We will do everything we can to bridge the communication gap. Our number one priority is to establish a network so we can convey messages about opportunities and possibilities. That is the very first thing but of course, we do not want to limit our activity to bring only information. We want to bring people to have experiences about what we can do in Italy. We offer them experiences in the sense of Italian exhibitions and bring them to our production sites to see how things are done. We are also bringing more Italian companies here for the first time and this I would like to highlight is a lot because it is also very important news from us. For us, we will have the first National Pavilion at the Plastprintpack Exhibition that is taking place in March in Lagos. The ITA in partnership with the Italian Industry Association of the machinery producers is going to be there along with a group of Italian companies to display and offer the equipment that eagerly produces and is for the plastic processing industry and for the printing industry. It is also worth mentioning that Italy is certainly a world leader for the recycling industry technology.
Nigeria a few years ago witnessed an economic recession and two years ago, Italy witnessed the same thing that affected both local and international trading activities in business and economy.
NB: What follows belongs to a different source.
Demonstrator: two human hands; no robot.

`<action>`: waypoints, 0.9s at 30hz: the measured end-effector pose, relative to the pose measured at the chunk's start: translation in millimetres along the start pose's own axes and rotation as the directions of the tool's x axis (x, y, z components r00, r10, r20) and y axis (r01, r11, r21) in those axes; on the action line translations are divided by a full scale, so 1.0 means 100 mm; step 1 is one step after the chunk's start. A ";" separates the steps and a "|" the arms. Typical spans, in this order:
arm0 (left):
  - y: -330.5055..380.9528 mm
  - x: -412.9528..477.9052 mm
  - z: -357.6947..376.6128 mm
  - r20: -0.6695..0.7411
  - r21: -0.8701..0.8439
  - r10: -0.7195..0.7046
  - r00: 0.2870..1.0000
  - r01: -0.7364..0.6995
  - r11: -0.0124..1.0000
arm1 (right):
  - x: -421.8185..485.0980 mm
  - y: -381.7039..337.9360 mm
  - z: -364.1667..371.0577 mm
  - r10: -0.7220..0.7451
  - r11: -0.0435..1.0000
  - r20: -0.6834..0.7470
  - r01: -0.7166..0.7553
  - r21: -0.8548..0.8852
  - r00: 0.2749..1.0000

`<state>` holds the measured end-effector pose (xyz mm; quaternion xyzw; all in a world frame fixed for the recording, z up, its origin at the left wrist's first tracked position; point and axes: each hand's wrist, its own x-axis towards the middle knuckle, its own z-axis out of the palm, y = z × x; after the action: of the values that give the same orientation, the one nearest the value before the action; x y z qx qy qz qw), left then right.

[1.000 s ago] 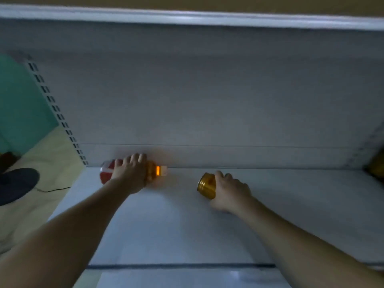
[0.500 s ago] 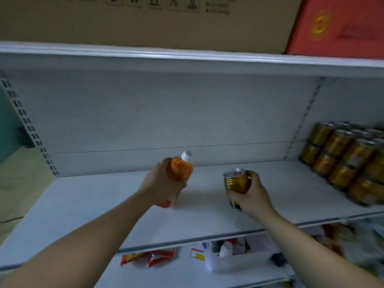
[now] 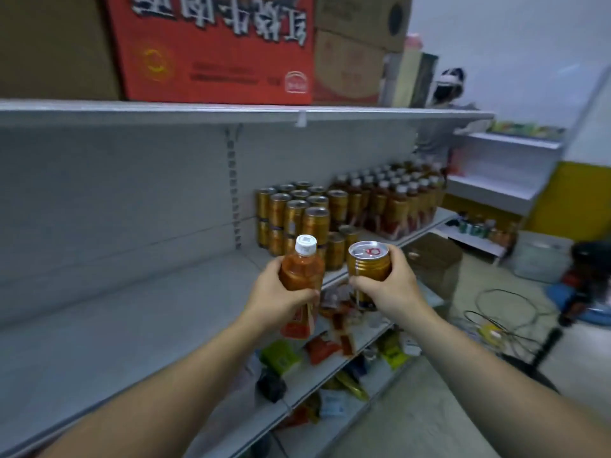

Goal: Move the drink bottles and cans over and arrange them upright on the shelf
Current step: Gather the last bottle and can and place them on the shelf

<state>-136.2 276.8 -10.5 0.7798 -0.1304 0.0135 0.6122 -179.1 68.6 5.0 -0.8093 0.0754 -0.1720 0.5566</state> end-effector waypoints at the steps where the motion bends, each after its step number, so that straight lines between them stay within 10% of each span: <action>1: 0.05 0.06 0.18 0.035 -0.002 0.009 0.999 -0.009 1.000 | 0.02 0.03 -0.18 0.000 1.000 -0.019 0.000 -0.009 1.000; 13: -0.02 0.98 1.44 0.122 0.012 0.018 0.992 -0.019 1.000 | 0.97 0.54 -1.09 0.010 0.999 -0.156 -0.015 -0.033 0.988; 27: -0.31 1.82 1.72 -0.058 0.019 -0.127 0.990 0.128 0.992 | 2.70 0.94 -0.90 -0.048 0.999 0.140 0.051 -0.014 0.989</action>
<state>22.8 84.5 -50.1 0.7927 -0.0626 -0.0022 0.6063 45.7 -129.8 -0.9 -0.8257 0.0177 -0.1280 0.5491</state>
What strategy do you think this new drive will play in advancing the economy of both countries?
Italy is a very export oriented economy. Foreign trade generates 30percent of our GDP and it has been the most dynamic part of our economy, always been growing at a faster pace than our economy. So it is the driver of our economy. We have suffered the weakness of the Italian demands, but the foreign demands, despite it varies in intensity due to the World Economic cycle, has remained important. The Italian growth drive and exports have always been faster than that of the National economy, and that proves that even in harder times, our companies have been able to continue to sell and sell more in all the clients markets where they are playing because they have been very constant in delivery, quality and in assistance to clients.
Lately, Nigeria has been aggressive about exploring the agricultural sector with everyone seeing it as the way to go, what role do you think the agency and Italy can play to further deepen the agricultural development?
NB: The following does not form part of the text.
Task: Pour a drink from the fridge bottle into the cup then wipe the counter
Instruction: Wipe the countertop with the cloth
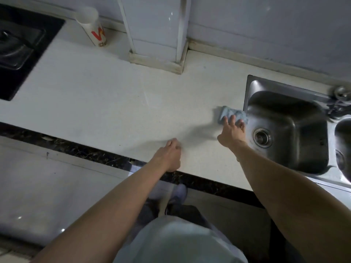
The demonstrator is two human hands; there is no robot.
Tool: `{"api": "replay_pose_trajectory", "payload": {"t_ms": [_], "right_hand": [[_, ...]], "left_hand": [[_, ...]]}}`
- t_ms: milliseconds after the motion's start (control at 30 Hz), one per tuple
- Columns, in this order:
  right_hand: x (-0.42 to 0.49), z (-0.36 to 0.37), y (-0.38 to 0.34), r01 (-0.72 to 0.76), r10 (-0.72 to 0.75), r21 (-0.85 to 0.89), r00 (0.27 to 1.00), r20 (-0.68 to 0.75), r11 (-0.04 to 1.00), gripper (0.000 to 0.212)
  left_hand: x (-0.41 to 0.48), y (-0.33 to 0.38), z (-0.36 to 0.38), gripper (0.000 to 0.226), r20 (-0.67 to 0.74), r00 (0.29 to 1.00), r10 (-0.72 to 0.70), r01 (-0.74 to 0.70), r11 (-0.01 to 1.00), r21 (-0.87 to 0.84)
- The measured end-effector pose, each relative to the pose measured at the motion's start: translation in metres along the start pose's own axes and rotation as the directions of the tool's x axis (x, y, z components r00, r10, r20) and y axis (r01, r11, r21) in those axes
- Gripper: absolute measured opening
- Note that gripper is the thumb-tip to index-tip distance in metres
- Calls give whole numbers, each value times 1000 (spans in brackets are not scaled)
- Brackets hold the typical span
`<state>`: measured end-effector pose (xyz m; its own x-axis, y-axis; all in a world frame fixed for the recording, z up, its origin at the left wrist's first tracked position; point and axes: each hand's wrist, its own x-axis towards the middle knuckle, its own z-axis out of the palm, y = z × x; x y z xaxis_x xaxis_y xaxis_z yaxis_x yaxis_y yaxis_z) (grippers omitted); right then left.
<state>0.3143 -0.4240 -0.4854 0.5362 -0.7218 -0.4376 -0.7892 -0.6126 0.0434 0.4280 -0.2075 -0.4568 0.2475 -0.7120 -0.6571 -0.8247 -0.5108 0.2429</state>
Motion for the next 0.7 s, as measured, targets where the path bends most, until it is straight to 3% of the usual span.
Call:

I mentioned that Italy is very famous in the world for fashion, food, and furniture, but in fact, we are stronger in technology which is our first source of export. Within production technologies, there are areas where we are the undisputed leaders, and agriculture machinery is one of them. And if I have to name the number one priority for us, it is exactly all the technology related to the agricultural processing from the field, to harvesting, storage, transformation, everything along the value chain of the agro-industry is what Italy can say a lot about. We have already sent a delegation last January to an exhibition in Italy. Another one just came back on Saturday from another exhibition in Italy and it is an exhibition plus side activities and more to come.
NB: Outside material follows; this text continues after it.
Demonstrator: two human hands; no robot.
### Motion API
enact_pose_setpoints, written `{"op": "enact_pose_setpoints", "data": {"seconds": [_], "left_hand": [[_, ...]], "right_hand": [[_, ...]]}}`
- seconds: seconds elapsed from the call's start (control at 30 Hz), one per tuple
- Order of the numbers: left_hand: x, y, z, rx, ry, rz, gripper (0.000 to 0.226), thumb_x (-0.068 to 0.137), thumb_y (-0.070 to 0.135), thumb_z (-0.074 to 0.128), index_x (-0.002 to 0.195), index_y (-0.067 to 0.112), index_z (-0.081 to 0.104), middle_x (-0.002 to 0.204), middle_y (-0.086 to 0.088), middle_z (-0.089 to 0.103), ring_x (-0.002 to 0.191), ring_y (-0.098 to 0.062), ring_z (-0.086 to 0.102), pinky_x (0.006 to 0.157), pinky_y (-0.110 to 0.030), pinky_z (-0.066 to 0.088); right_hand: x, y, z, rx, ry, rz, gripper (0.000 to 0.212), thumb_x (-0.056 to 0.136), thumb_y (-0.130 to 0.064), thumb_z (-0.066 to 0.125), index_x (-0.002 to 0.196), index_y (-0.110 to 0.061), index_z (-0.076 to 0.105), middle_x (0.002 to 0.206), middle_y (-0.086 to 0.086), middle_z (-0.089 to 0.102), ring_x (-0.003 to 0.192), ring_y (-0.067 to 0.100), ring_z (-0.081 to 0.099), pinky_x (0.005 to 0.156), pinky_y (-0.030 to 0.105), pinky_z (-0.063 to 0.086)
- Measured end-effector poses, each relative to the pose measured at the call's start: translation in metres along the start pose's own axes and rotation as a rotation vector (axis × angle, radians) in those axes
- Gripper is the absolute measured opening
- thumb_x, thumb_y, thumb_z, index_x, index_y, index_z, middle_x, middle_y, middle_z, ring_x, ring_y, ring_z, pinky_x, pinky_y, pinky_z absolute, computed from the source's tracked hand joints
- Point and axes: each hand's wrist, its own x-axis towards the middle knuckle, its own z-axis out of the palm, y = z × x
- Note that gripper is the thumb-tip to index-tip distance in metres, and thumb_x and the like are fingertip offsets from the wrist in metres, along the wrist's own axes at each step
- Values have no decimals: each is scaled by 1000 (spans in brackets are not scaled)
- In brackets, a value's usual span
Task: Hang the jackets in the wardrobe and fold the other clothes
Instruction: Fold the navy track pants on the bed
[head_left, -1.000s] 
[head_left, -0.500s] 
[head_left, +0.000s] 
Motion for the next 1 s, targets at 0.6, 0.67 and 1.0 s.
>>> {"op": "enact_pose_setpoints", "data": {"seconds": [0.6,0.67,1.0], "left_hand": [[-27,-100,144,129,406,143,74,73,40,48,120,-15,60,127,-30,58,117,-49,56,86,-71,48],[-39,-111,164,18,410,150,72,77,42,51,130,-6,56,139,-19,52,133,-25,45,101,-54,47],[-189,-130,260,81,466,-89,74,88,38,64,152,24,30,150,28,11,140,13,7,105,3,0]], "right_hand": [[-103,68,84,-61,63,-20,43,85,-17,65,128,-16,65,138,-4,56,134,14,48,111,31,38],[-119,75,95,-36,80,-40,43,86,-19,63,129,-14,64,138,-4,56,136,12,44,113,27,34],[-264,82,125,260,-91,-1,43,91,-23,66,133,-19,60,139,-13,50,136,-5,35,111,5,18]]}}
What is the significance of the Italian Trade Agency launch to both countries’ economies?
I think the key thing is to create a platform for Nigerian and Italian companies to engage to trade with each other and I think it will create more opportunities for both sides in terms of identifying new clients, new industries, new markets. But also, for Nigerian Companies, it will provide additional opportunities as it would present an alternative; another option in terms of sourcing technology, sourcing equipment etc. So, I think it’s very beneficial to both sides and it will also allow to better support the business partnerships with financial support.